**What you should do:** A word-for-word copy of the following listing is needed. Leave out its images.

**Available data:**
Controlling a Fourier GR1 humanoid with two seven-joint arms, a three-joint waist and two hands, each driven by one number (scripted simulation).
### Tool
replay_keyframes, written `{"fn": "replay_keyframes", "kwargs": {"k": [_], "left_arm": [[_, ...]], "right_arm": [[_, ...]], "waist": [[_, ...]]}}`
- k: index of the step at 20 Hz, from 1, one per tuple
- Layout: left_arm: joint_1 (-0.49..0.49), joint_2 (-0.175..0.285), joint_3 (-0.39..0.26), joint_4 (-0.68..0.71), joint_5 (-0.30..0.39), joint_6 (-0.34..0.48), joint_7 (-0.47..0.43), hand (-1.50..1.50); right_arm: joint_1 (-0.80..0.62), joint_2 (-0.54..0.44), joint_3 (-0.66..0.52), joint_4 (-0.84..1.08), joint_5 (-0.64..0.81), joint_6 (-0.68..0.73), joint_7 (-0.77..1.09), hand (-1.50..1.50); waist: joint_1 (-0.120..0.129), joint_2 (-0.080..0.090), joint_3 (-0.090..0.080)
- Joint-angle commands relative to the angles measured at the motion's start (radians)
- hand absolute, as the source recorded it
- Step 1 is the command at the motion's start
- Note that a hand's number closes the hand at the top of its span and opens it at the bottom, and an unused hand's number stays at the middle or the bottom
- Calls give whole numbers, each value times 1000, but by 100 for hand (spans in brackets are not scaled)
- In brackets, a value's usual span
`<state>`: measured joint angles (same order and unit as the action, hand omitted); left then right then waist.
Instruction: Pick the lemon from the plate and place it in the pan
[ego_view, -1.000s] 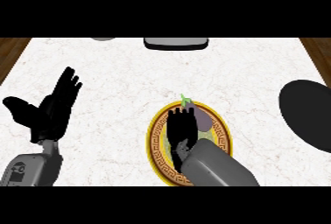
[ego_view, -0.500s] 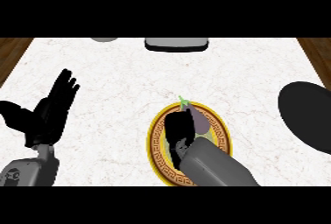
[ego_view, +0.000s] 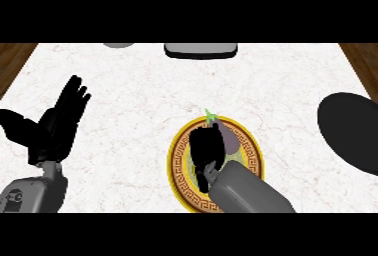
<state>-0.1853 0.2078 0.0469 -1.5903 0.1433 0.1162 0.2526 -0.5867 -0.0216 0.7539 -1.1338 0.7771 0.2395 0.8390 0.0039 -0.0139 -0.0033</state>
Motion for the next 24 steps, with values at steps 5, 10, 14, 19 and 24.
{"fn": "replay_keyframes", "kwargs": {"k": [5,10,14,19,24], "left_arm": [[92,11,31,-36,15,-24,-33,0],[54,11,42,-21,12,-4,-3,0],[63,-11,27,13,-7,-3,-47,0],[16,29,44,-23,13,-31,24,0],[44,-7,37,10,-2,-34,-55,0]], "right_arm": [[288,-306,3,-473,43,-87,-93,150],[321,-504,-58,-739,171,-176,-107,150],[368,-673,-158,-955,206,-165,-112,150],[485,-723,-276,-1188,189,-112,-63,150],[444,-682,-509,-1096,52,-92,-120,150]], "waist": [[-34,1,4],[-47,-1,3],[-56,1,2],[-24,10,3],[-6,14,3]]}}
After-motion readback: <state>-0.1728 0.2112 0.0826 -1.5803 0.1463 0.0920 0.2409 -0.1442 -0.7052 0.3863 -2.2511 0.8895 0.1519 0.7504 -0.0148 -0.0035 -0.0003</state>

**Solution below:**
Controlling a Fourier GR1 humanoid with two seven-joint arms, a three-joint waist and two hands, each driven by one number (scripted simulation).
### Tool
replay_keyframes, written `{"fn": "replay_keyframes", "kwargs": {"k": [_], "left_arm": [[_, ...]], "right_arm": [[_, ...]], "waist": [[_, ...]]}}`
- k: index of the step at 20 Hz, from 1, one per tuple
- Layout: left_arm: joint_1 (-0.49..0.49), joint_2 (-0.175..0.285), joint_3 (-0.39..0.26), joint_4 (-0.68..0.71), joint_5 (-0.30..0.39), joint_6 (-0.34..0.48), joint_7 (-0.47..0.43), hand (-1.50..1.50); right_arm: joint_1 (-0.80..0.62), joint_2 (-0.54..0.44), joint_3 (-0.66..0.52), joint_4 (-0.84..1.08), joint_5 (-0.64..0.81), joint_6 (-0.68..0.73), joint_7 (-0.77..1.09), hand (-1.50..1.50); waist: joint_1 (-0.120..0.129), joint_2 (-0.080..0.090), joint_3 (-0.090..0.080)
- Joint-angle commands relative to the angles measured at the motion's start (radians)
- hand absolute, as the source recorded it
- Step 1 is the command at the motion's start
- Note that a hand's number closes the hand at the top of its span and opens it at the bottom, and an unused hand's number stays at the middle or the bottom
- Calls give whole numbers, each value times 1000, but by 100 for hand (spans in brackets are not scaled)
- In brackets, a value's usual span
`<state>`: measured joint angles (same order and unit as the action, hand omitted); left then right then waist.
Instruction: Pick the lemon from the plate and place it in the pan
[ego_view, -1.000s] 
[ego_view, -0.500s] 
[ego_view, +0.000s] 
<state>-0.1853 0.2078 0.0469 -1.5903 0.1433 0.1162 0.2526 -0.5867 -0.0216 0.7539 -1.1338 0.7771 0.2395 0.8390 0.0039 -0.0139 -0.0033</state>
Motion for the next 24 steps, with values at steps 5, 10, 14, 19 and 24.
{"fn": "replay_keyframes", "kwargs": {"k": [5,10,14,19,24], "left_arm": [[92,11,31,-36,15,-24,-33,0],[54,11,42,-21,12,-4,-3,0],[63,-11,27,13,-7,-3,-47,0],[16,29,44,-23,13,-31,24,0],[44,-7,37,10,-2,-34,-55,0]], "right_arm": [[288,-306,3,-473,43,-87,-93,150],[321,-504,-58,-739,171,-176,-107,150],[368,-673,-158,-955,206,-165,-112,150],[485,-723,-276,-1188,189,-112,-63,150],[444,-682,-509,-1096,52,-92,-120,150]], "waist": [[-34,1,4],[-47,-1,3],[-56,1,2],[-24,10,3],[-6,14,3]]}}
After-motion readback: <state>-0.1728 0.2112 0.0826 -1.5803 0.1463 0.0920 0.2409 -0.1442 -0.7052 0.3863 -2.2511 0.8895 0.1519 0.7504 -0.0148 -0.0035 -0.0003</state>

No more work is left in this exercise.